TASK
State how many lines in the records hold the word "left", giving the number and no other text.

------------------------------------------------------------

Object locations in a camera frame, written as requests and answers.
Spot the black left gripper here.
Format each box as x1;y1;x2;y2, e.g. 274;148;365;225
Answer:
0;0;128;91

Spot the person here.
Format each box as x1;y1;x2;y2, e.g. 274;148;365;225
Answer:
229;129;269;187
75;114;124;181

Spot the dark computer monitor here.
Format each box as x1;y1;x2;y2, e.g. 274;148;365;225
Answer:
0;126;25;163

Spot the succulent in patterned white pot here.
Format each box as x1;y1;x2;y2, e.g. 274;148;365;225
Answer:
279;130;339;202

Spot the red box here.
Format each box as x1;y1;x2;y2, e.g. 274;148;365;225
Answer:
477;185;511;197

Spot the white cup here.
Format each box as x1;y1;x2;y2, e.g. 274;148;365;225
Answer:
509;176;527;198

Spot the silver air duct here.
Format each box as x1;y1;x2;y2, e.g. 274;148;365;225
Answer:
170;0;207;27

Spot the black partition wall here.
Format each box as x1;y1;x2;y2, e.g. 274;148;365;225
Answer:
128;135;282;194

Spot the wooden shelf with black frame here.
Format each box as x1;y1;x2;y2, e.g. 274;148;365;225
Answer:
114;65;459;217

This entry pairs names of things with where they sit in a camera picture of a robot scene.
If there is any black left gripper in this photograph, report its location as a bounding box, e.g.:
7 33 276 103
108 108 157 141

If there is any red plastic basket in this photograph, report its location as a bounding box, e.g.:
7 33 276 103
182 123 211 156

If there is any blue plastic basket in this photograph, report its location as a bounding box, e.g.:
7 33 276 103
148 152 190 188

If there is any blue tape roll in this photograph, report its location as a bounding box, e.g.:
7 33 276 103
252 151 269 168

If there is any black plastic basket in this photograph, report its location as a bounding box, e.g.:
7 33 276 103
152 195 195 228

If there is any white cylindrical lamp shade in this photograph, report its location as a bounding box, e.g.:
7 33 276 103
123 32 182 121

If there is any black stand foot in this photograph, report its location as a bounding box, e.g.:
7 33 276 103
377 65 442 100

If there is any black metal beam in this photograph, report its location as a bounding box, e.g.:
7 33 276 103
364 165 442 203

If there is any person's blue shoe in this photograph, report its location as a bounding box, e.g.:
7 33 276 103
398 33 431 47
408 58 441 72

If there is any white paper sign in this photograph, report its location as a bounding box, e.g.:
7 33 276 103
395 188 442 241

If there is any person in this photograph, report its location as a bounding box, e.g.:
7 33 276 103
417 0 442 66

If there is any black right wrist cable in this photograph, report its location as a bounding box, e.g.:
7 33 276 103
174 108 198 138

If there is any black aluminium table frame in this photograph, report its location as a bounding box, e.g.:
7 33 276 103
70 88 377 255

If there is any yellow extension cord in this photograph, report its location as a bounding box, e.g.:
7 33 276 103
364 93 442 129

------------------------------------------------------------

WRITTEN RESPONSE
2